Три этажа вниз. Тамбур заперт решёткой, на ней висячий замок. Здесь полно замков, но никто не видел ни одного ключа. Натаха, поглядев и посвистев, что-то себе прикидывает, достаёт из чемоданчика ножовку по металлу. Требовательно оценивает состояние полотна, удовлетворённо кивает и начинает пилить. Почему-то не дужку замка, а петлю. Ну да Натахе виднее. Я не предлагаю помощь, она не требуется.
Через несколько минут замок снят. Натаха покрутила его в руках и, подумав, убрала в чемоданчик. Хозяйственная тётка. Из неё вышел бы хороший муж для какой-нибудь нежной фемины. Но она не по этим делам.
Природа часто несправедлива.
— Готовы? — спросила Сэкиль.
— А что тянуть-то?
И мы вошли.
Глава 2. Аспид
All that is really worth the doing is what we do for others.
Lewis Carrol. The Letters
— Отец, можно к тебе?
— Ты уже вошла, — отметил я очевидный факт.
— Это не помешает мне проявить вежливость.
— Запоздалую.
— Лучше, чем никакой, согласись.
— Соглашаюсь. Чего тебе надобно, дочь моя, отрада отцовских очей?
— Не стебись.
— И не думал.
Настасья в свои двадцать три чудно хороша, но резавшее моё сердце тупым ножом сходство с матерью ушло. Переросла.
— Мне кажется, ты неправ.
— Я неправ в таком количестве вещей, что нужны подробности.
— Народ требует праздника!
— Вот когда этому народу стукнет сороковник, пусть устраивает себе праздник. А я не хочу. Мне некогда. У меня нет настроения. Я не нахожу ничего забавного в юбилеях. Я занят. Я…
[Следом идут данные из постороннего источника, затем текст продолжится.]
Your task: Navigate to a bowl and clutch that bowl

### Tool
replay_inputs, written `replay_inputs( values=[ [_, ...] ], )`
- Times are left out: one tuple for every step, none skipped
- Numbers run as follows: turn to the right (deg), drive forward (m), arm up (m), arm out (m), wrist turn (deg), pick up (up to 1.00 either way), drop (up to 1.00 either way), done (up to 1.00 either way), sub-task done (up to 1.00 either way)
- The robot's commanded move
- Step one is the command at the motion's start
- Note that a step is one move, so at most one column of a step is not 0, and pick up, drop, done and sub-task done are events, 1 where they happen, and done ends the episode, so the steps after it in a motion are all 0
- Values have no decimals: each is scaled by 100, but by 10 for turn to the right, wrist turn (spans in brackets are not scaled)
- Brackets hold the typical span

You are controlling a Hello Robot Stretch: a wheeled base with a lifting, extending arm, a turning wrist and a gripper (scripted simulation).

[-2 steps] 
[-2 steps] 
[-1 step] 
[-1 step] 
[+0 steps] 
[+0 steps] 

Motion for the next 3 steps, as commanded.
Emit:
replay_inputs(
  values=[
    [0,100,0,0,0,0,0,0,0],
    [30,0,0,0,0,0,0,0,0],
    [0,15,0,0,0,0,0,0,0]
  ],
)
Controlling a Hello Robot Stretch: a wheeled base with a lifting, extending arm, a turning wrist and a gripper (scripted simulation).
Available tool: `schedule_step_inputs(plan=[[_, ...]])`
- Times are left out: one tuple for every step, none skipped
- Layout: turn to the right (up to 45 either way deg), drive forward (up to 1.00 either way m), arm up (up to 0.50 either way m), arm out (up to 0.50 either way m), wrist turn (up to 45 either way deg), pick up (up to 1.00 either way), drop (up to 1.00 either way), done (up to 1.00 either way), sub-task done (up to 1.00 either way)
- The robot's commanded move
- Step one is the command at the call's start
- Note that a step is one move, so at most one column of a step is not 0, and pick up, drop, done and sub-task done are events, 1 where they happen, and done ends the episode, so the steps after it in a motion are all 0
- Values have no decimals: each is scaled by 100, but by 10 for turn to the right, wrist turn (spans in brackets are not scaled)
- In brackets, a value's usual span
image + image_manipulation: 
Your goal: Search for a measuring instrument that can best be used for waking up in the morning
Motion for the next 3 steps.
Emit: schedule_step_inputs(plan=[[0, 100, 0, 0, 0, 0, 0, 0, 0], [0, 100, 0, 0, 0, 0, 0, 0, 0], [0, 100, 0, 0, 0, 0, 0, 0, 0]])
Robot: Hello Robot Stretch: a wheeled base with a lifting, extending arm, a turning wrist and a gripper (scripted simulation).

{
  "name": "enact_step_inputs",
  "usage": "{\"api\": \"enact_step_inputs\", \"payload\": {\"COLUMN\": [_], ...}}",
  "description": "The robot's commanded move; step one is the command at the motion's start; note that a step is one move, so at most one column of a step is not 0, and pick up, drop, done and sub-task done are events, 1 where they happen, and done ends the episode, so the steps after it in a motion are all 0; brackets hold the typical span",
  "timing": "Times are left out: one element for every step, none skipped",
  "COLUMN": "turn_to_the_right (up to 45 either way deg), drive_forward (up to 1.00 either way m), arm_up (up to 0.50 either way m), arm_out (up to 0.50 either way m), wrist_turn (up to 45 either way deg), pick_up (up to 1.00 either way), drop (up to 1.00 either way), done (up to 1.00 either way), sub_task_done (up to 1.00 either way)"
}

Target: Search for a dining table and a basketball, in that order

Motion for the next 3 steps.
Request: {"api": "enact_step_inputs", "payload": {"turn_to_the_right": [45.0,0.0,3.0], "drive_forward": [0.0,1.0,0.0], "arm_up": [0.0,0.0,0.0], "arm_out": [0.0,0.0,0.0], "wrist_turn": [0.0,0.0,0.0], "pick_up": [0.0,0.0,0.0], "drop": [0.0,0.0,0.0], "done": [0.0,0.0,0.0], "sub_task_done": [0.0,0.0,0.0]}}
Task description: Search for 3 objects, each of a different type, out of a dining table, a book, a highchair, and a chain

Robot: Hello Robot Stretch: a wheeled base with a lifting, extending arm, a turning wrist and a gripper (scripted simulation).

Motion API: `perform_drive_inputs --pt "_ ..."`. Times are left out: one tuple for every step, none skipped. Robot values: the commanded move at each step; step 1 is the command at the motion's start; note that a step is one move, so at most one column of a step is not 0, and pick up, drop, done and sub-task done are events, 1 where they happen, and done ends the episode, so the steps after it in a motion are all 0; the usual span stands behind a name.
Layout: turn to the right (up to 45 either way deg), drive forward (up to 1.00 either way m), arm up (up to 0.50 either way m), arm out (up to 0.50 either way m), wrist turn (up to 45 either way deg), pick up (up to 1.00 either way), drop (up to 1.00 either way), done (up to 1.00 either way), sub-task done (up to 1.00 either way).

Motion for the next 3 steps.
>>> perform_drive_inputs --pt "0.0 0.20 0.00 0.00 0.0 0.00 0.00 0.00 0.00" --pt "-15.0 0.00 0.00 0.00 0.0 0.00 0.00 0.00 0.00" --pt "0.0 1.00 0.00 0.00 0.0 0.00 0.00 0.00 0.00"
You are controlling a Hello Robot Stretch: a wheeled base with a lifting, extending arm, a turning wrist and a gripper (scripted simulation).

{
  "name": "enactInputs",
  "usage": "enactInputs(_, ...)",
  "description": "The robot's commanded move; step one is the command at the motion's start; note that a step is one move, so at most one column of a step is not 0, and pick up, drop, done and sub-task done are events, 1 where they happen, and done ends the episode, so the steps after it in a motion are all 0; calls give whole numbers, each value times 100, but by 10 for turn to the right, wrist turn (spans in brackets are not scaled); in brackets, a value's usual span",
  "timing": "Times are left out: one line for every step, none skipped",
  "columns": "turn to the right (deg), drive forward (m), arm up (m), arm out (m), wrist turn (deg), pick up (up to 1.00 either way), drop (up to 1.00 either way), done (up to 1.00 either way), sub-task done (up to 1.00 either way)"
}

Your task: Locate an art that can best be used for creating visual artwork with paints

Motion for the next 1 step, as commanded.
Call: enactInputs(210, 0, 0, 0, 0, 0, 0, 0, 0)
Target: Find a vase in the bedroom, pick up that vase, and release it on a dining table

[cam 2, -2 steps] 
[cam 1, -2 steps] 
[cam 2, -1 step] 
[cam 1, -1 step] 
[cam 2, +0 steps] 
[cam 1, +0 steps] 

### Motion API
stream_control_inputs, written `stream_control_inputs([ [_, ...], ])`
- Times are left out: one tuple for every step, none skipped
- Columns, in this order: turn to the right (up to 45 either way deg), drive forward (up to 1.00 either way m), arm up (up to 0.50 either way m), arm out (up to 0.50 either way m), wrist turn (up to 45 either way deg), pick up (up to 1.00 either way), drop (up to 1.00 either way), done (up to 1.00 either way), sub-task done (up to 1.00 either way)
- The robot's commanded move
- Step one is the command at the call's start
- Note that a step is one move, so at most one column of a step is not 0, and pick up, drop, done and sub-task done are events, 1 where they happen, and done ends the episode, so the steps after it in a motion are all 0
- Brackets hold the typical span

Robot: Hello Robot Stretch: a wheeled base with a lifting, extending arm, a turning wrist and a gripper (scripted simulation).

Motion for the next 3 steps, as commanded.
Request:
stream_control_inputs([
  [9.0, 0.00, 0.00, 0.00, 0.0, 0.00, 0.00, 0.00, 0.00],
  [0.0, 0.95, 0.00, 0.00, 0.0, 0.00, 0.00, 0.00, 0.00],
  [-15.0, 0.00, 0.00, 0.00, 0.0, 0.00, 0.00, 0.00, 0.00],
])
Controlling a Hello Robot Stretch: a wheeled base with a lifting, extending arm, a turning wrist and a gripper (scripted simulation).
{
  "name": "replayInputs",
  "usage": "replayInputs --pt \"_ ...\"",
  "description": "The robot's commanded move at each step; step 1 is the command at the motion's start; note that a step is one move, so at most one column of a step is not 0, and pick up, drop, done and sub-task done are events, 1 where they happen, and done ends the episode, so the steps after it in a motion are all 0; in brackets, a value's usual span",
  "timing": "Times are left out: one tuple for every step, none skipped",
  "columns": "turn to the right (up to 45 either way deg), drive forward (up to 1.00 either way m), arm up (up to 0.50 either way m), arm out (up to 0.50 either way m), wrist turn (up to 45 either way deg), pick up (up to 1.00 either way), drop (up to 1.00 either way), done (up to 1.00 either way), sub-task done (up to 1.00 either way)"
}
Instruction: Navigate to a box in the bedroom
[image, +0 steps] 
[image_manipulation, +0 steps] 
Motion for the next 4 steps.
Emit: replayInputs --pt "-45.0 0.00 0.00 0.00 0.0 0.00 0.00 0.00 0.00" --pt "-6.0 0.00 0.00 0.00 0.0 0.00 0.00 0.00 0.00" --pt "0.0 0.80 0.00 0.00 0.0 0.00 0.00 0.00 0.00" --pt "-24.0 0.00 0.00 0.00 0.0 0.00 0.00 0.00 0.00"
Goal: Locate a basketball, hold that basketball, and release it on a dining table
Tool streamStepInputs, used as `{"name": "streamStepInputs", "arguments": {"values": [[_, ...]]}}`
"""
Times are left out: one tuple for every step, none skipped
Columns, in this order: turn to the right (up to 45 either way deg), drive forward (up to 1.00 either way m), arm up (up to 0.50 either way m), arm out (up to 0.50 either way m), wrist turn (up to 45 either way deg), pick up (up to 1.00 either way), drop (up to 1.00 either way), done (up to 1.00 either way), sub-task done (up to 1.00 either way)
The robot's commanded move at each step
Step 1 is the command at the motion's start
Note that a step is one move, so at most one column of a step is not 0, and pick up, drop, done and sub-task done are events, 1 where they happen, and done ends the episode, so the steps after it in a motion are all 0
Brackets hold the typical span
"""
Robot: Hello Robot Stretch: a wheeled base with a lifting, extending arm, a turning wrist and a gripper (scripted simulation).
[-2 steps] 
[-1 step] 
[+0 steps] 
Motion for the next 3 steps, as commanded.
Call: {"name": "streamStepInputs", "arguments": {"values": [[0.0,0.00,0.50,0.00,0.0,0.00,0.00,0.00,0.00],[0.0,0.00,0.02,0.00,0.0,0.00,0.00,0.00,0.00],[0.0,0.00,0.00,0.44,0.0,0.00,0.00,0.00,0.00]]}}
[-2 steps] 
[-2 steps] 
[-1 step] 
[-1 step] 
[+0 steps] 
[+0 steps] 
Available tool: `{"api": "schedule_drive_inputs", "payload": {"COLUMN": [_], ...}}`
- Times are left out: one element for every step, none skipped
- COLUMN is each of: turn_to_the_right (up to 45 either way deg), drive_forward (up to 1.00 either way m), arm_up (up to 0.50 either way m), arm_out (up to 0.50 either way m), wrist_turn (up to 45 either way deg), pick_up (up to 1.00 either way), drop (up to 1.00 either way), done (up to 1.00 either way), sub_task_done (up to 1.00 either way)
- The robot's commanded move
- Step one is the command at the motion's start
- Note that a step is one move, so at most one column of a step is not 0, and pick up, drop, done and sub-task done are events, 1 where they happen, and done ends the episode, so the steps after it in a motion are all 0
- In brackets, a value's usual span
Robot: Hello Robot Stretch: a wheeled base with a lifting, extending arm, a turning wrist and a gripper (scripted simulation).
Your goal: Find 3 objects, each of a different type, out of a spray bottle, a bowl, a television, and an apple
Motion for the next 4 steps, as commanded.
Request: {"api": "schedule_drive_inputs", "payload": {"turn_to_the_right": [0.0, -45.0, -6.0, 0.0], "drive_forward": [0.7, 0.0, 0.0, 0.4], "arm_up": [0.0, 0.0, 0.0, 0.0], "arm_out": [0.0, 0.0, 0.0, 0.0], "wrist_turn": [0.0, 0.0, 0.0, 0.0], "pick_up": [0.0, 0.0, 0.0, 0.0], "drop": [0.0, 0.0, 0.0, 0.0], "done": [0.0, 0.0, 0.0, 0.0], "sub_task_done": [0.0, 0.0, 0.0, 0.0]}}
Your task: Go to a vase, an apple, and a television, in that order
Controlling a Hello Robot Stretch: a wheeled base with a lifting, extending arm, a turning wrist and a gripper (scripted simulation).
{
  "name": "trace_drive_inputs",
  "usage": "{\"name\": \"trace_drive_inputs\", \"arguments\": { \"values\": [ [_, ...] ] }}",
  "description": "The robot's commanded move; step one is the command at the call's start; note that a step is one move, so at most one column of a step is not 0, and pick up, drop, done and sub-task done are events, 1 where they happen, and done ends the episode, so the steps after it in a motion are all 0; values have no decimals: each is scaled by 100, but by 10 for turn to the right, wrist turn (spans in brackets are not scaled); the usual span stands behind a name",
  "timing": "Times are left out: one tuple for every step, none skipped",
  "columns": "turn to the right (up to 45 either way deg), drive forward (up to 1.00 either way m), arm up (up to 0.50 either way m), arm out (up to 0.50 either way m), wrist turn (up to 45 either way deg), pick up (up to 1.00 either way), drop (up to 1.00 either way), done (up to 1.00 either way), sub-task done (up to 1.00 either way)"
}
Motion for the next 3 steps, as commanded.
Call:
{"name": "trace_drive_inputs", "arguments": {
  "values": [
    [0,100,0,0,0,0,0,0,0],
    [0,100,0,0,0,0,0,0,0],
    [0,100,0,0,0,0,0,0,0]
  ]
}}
— Это кризис среднего возраста! — уверенным тоном профессионала заявила дочь.
— Посредственного.
— Чего?
— Посредственного возраста. Ни то ни сё. Не молодость, не старость, не расцвет сил. Приходи через десять лет, отметим сразу полтинник.
— Па-а-ап!
— Ну что? Это мой юбилей, что хочу, то и делаю. Точнее, не делаю.
— Это нечестно!
— С фига ли? Тоже мне, повод для радости.
— С ещё какого фига! Поводов для радости и так небогато. А ты хочешь целый юбилей замышить.
— Что сделать?
— Замышить. Утащить в норку, закрыться и чахнуть над ним. И ладно бы тебе это доставляло удовольствие! Так нет же: вместо того, чтобы жрать с народом торт, будешь в одно жало жрать себя. И виски.
— Боже, что же будет, когда ты доучишься?
— Тогда я буду настоящим психотерапевтом и не смогу разговаривать с тобой на эти темы из соображений профессиональной этики. А пока я тебе как дочь говорю — ты не прав! Ты в депрессии. У тебя кризис. Ты слишком много пьёшь, в конце концов!
— Нет у меня никакой депрессии! Я бодр, как кролик на амфетаминах! Деловит и позитивен! Могу вести курсы «Хочешь стать счастливым идиотом — спроси меня, как!»
— Ага, поэтому у тебя в мусорке упаковка от антидепрессантов.
— А что ты искала в моей мусорке?
— Я убирала в твоём кабинете! Иначе тебе понадобилась бы лопата, чтобы выйти.
— Хм, да, я всё как-то собирался навести порядок… А таблетки — это не то, что ты думаешь. Просто разболелась старая травма, и Микульчик прописал от хронических болей.
— А виски он тебе тоже прописал?
— Виски я себе прописал сам. От Микульчика. У меня от врачей стресс. Они грубо нарушают моё личное пространство. А ты меня пилишь, как будто ты мне не дочь, а жена. Фу быть такой. В двадцать три года не положено обращать внимания на родителей, надо предаваться здоровому юношескому эгоизму.